Roger Federer embodies pure poetry, he is Michelangelo and Shakespeare
Roger Federer embodies pure poetry, he is Michelangelo and Shakespeare

It has been almost a year since Roger Federer announced his retirement. It was a Friday evening in September, it was the first day of the Laver Cup: a doubles match with his friend and rival Rafael Nadal was the last match played by the Swiss champion after more than twenty years of career.

Roger embodies the perfect prototype of the tennis player. Winning, elegant, with a tennis that has reached levels of unattainable beauty. Roger agreed on the court to everything an athlete can embody. Victories, defeats, joy and tears, the man who is the god of tennis, but who, in the toughest moments of his career, becomes humanly human.

Grace in defeats, the aura and character of infinite class, the point of connection between the old and the new. A glamorous life off the court, a love story with Mirka that is worthy of a romantic film. Money as if there were no tomorrow, charity, and, in a single, symbolic sentence: pure poetry slow to tennis.

He is like Michelangelo or Leonardo da Vinci, Andy Warhol, Elvis, Freddy Mercury or William Shakespeare, he marked history. A pop icon of our Era. When a fan thinks of tennis an image comes before the court, before the ball, the racket or the net: it is the image of Roger Federer.

Present at an event for Uniqlo and interviewed by the New York Times, the twenty-time Grand Slam champion returned to the sensations he experienced after saying goodbye to tennis He explained: "Life without the game, life without the fans and life without the show that has dominated my life for 25 years was definitely something I didn't know how I was going to take.

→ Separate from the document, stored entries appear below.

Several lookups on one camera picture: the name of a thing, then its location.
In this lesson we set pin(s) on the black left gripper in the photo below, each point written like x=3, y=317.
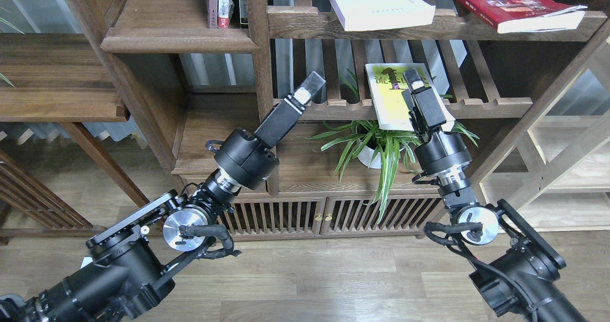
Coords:
x=246, y=160

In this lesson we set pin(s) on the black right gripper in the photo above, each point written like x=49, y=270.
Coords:
x=441, y=153

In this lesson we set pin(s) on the yellow green cover book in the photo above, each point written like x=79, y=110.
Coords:
x=386, y=82

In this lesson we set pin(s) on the red cover book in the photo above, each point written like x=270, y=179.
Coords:
x=508, y=16

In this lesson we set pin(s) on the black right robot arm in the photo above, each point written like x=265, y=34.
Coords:
x=522, y=280

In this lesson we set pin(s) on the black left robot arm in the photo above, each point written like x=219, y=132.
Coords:
x=134, y=262

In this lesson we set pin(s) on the green spider plant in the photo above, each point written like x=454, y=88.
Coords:
x=390, y=143

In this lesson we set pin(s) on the white plant pot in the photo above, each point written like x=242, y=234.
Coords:
x=370, y=157

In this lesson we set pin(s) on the white lilac cover book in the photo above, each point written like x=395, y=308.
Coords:
x=370, y=15

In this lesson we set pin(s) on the red white spine book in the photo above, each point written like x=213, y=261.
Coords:
x=224, y=12

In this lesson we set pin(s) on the dark spine upright book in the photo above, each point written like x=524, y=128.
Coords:
x=243, y=14

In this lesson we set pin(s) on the maroon spine upright book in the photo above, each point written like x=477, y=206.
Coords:
x=212, y=11

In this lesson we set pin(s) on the light wooden rack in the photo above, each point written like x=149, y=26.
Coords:
x=557, y=171

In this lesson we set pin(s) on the dark wooden side table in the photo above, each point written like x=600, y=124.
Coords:
x=59, y=78

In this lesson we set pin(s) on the dark slatted wooden chair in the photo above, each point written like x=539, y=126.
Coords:
x=21, y=191

For a long time I tried to go back and give myself another chance, to leave this sport healthy, but it just wasn't feasible. But the good and bad thing about Covid and with my knee surgery, is that everything has started to slow down in the last three years, so it's not like I come in after playing 100 games and then boom, it's over.

In the end, I was relieved, I think, and happy to retire. It ended perfectly at the Laver Cup. I was surrounded by my biggest rivals, and my family and friends were there. For me it was like: OK, I'm fine now." Retirement allowed Roger Federer to expand his horizons.

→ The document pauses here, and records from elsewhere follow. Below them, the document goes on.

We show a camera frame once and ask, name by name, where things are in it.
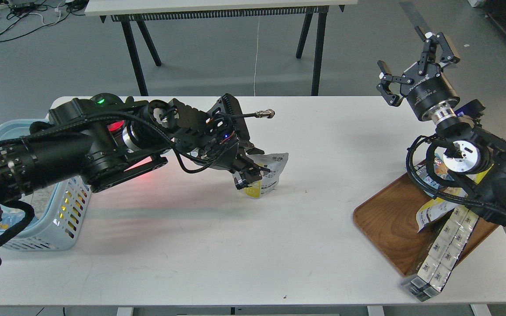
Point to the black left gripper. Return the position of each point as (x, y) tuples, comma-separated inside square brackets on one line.
[(219, 137)]

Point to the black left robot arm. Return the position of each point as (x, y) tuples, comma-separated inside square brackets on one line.
[(107, 141)]

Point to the yellow nut snack pouch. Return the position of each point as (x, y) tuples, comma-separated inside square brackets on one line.
[(437, 209), (276, 164)]

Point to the light blue plastic basket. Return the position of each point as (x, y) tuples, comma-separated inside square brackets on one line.
[(58, 229)]

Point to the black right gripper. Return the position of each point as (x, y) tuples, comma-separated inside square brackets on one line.
[(431, 94)]

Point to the blue snack bag in basket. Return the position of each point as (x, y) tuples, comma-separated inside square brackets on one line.
[(9, 219)]

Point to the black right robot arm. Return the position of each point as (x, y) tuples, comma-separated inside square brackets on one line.
[(461, 162)]

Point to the white boxed snack multipack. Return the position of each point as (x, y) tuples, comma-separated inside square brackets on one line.
[(440, 254)]

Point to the white snack bag in basket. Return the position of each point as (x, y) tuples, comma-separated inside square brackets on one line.
[(40, 200)]

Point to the white background table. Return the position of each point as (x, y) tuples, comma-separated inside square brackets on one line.
[(140, 11)]

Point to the brown wooden tray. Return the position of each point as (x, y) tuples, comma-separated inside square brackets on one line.
[(388, 220)]

From the co-chair at the Met Gala to the presence in the Royal Box at Wimbledon, passing through his appearance on stage at the Coldplay concert in Zurich, a new life has begun for the Swiss tennis player. He said: "I've always been strict and serious about being a professional athlete, but I would eat hamburgers, I would eat desserts, I would drink a glass of wine.

For me, eating a hamburger was nothing out of the ordinary, but this one looked perfect, so I I had to post a picture of it. I'm doing things that weren't feasible when I was playing because it took too long."